Sube la marea

Sube la Marea
Sube la Marea

Luis tenía la costumbre de asomarse a su diminuta terraza por las tardes a ver subir la marea. Era un ejercicio de relajación, autoimpuesto como costumbre, que con el paso de los años había probado ser válido para desconectar de su rutina diaria. Para él siempre había sido un entretenimiento descubrir cada día a que hora se producía la subida de la marea. Ahora era fácil saberlo con antelación. Sólo tenía que consultarlo en Internet, pero sería como traicionar sus propias costumbres, como serle infiel a su cita vespertina con la calma.

En el esplendor de su carrera, Luis había sido un investigador brillante, un jugador de equipo, un magnífico profesional que miró siempre por el interés colectivo antes que por el suyo propio. Quizás por eso nunca obtuvo el reconocimiento que mereció durante su carrera. Pero los días de trabajo e investigación hacía ya tiempo que habían quedado atrás. Ahora la vida era más sencilla. Disfrutar del amanecer por la mañana. Aburrirse y malgastar las horas centrales del día y, su único entretenimiento real, tratar de acertar la hora a la que subiría la marea por las tardes. La pleamar y la bajamar son caprichosas y contribuyen con su comportamiento infantil a que las mareas suban o bajen en distintos momentos del día. Luís lo sabía y se tomaba como reto personal acertar -que no investigar y descubrir- lo que ocurriría cada tarde.

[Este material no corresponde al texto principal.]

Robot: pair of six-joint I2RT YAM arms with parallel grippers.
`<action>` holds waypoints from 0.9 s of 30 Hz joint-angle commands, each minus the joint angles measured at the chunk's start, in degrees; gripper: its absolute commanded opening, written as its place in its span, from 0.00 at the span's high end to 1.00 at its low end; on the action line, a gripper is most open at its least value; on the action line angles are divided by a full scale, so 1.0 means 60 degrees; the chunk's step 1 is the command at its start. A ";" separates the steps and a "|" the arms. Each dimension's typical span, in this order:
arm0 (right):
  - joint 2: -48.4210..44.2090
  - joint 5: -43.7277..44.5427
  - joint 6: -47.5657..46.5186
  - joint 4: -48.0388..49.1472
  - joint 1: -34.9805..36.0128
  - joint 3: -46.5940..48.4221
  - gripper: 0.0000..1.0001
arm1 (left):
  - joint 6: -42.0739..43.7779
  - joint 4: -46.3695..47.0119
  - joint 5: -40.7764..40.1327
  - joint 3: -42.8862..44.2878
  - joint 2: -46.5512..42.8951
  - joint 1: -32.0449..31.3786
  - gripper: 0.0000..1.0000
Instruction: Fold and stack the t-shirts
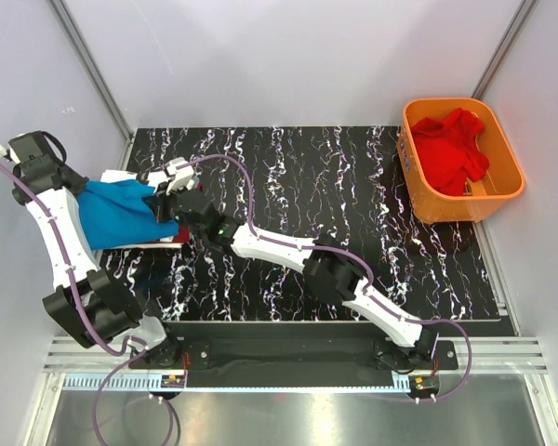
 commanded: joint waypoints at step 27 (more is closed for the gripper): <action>-0.1784 0.0874 -0.1777 0.1374 0.0795 -0.1095 1.00 | 0.0275 -0.0207 -0.0069 0.0043 -0.1327 0.0169 1.00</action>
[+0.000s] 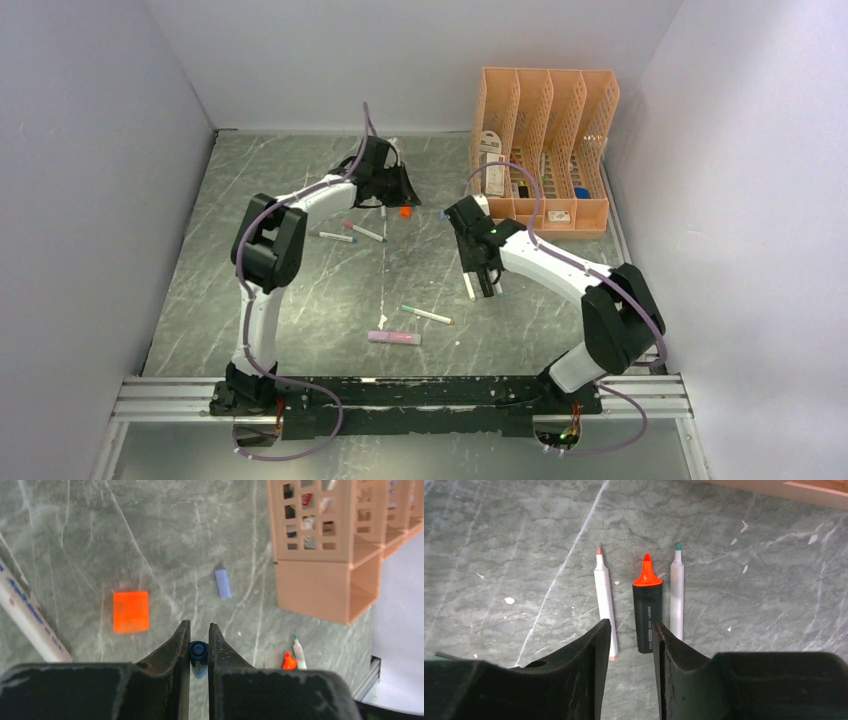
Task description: Open the pen caps
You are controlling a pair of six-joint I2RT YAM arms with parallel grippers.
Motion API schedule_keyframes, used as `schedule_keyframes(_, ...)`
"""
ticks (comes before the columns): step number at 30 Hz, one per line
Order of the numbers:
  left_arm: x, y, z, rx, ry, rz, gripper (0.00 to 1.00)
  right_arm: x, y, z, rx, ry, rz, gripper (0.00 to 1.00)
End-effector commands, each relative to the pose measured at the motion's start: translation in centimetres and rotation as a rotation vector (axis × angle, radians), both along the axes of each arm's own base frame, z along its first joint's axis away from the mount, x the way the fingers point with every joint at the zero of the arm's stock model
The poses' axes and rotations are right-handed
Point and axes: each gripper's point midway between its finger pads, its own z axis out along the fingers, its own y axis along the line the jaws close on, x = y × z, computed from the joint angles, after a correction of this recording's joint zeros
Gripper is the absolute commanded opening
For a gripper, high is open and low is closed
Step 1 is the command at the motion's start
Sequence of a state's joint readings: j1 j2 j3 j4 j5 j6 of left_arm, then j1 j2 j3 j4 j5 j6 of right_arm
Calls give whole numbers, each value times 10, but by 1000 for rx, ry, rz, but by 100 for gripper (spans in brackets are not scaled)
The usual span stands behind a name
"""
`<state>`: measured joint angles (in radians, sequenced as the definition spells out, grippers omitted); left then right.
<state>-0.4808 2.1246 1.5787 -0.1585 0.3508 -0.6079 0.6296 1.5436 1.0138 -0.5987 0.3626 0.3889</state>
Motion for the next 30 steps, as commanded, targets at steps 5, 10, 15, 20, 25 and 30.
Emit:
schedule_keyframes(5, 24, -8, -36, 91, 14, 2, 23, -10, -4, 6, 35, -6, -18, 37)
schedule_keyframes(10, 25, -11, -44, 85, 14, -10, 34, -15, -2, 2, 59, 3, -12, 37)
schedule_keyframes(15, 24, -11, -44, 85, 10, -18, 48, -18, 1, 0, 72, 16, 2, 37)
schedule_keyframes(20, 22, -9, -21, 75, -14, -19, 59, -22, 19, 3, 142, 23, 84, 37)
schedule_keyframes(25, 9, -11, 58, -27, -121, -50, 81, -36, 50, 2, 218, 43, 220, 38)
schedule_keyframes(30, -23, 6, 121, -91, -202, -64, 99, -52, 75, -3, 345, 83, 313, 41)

Si durante toda su carrera había corroborado que la mejor manera de obtener resultados homogéneos y acertados había sido la constancia en la investigación y la perseverancia en el trabajo, acertar la hora en que subiría la marea por la tarde era un ejercicio opuesto a lo que había sido su modo de trabajar durante tantos años. Se trataba de apostar, sin ninguna base científica, por mera intuición, por capricho, o bien por un conocimiento abstracto obtenido durante años de observación.

Conforme las tardes se sucedían en su retiro junto al mar y la barandilla metálica que hacía las veces de reja en su jaula dorada iba perdiendo su pintura y el óxido se hacía cada vez más visible en toda la estructura, Luis tomaba conciencia de lo que estaba haciendo en realidad: estaba descontando mareas. Lo que empezó como una forma de relajarse y tomarse las cosas con tranquilidad había acabado por inquietarle, por crearle una incertidumbre. Cada día quedaban menos mareas por acertar, y el número tendía a cero a un ritmo vertiginoso. Podía dejar de salir a su terraza a ver subir la mareas por las tardes, pero era consciente que el contador de mareas no se iba a parar porque él dejase de pulsar el botón cada tarde. Engañarse no le iba a incrementar el número de mareas pendientes de acertar. Como él mismo habría dicho en sus años de investigador, se trataba de un problema sin solución. Un problema al que había que atacar desde otro punto de vista, desde un ángulo que permitiese, si no resolverlo, si aceptarlo como parte de una ecuación mayor.

A Luís se le acababan las mareas, pero no las ganas de acertarlas. Tenía la sensación de que había malgastado su vida, de que se había dejado muchas cosas sin hacer, sin terminar, sin tan siquiera plantear. Incluso había rechazado hacer alguna de ellas y ahora le atormentaban las erróneas decisiones tomadas. Pero ya era tarde. Las mareas se acababan y no había vuelta atrás.